NE LEGAL BUREAU
NEW DELHI, AUG 6
A plea in the Supreme Court on Thursday sought postponement of JEE (Main) April 2020 and NEET-Undergraduate examinations, which are scheduled to be conducted in September, amid spurt in the number of COVID-19 cases in the country.
While referring to the coronavirus pandemic, the plea has sought to quash of July 3 notices issued by the National Testing Agency (NTA), by which it was decided to conduct Joint Entrance Examination (Main) April 2020 and National Eligibility-cum-Entrance Test (NEET)-Undergraduate exams in September.
The plea, filed by 11 students belonging to 11 states, said that the authorities be directed to conduct these exams only after the normalcy is restored.
As per the public notices issued by the NTA, JEE (Main) April 2020 is scheduled from September 1-6, while NEET-UG 2020 exam is scheduled for September 13.
The plea, filed through advocate Alakh Alok Srivastava, has also sought a direction to the authorities to increase the number of examination centres for these exams.
“Conducting the aforesaid examination across India at such perilous time is nothing else but putting lives of lakhs of young students (including petitioners herein) at utmost risk and danger of disease and death. The best recourse at this stage can be to wait for some more time, let COVID-19 crisis subside and then only conduct these exams, in order to save lives of the students and their parents,” the plea said.
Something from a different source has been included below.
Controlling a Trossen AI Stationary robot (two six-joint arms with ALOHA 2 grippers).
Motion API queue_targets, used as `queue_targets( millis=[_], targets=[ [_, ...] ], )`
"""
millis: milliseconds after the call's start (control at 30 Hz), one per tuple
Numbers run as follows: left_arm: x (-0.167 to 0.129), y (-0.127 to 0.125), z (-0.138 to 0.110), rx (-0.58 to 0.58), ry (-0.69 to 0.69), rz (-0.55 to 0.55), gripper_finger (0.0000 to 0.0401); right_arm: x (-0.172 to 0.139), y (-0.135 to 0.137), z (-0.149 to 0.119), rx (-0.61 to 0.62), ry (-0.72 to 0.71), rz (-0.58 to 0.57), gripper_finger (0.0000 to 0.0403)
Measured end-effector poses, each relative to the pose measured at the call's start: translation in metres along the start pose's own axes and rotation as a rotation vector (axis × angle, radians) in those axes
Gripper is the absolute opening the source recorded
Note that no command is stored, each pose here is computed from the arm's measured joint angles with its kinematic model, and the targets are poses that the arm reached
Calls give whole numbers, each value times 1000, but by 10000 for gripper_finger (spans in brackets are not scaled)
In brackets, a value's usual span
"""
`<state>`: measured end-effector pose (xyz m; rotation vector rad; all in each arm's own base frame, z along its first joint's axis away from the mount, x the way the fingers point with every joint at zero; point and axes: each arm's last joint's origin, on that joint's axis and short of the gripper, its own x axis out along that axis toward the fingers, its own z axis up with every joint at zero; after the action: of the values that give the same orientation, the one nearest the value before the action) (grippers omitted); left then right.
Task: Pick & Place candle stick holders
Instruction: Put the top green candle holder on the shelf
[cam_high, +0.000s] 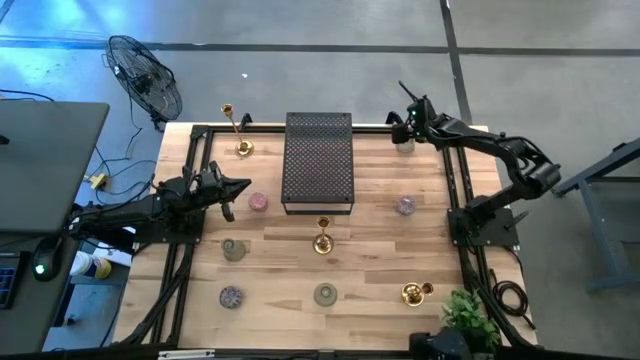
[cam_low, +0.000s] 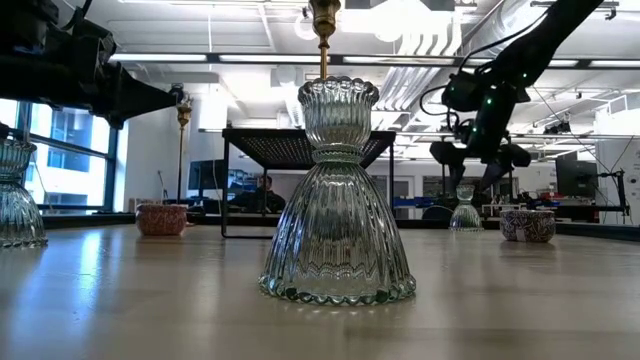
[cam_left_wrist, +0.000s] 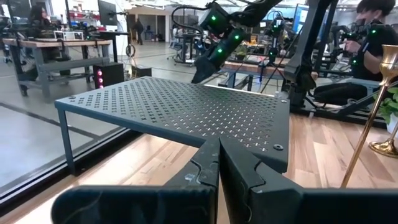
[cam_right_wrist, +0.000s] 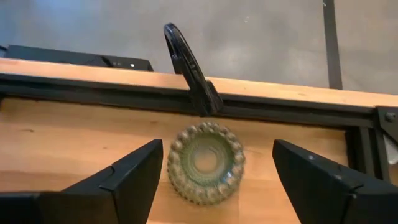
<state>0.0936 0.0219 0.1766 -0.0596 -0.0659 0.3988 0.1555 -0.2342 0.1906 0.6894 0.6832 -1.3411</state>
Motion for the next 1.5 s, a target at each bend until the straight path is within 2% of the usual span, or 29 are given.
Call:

It claimed that NTA, which conducts entrance exams for admission in higher educational institutions in India, has decided to conduct JEE (Main) April-2020 through online mode and NEET UG-2020 exams through offline mode at 161 centres across India.
It alleged that NTA has indefinitely postponed the National Council of Hotel Management Joint Entrance Examination-2020, which was scheduled to be conducted on June 22, in wake of the COVID-19 pandemic.
“While deciding to conduct the aforesaid JEE (Main) April-2020 and NEET UG-2020 exams in the month of September 2020, the respondents (NTA and others) have overlooked that many states have refused to allow conducting of any professional or non-professional exams in their states at this stage and hence the same is likely to cause unimaginable harassment to the petitioners and other similarly situated students,” it said.
“It is respectfully submitted that the students who are well equipped with a computer and strong internet connection will give online exams while in another hand the students who are unable to give and arrange online exams, will have to come to exam centres by risking their lives. This is discrimination between students which must be avoided,” it claimed.
The plea has alleged that concerned authorities have ignored the plight of lakhs of students from Bihar, Assam and northeastern states, which are presently reeling under flood, and conducting either online or offline exams in such places may not be possible.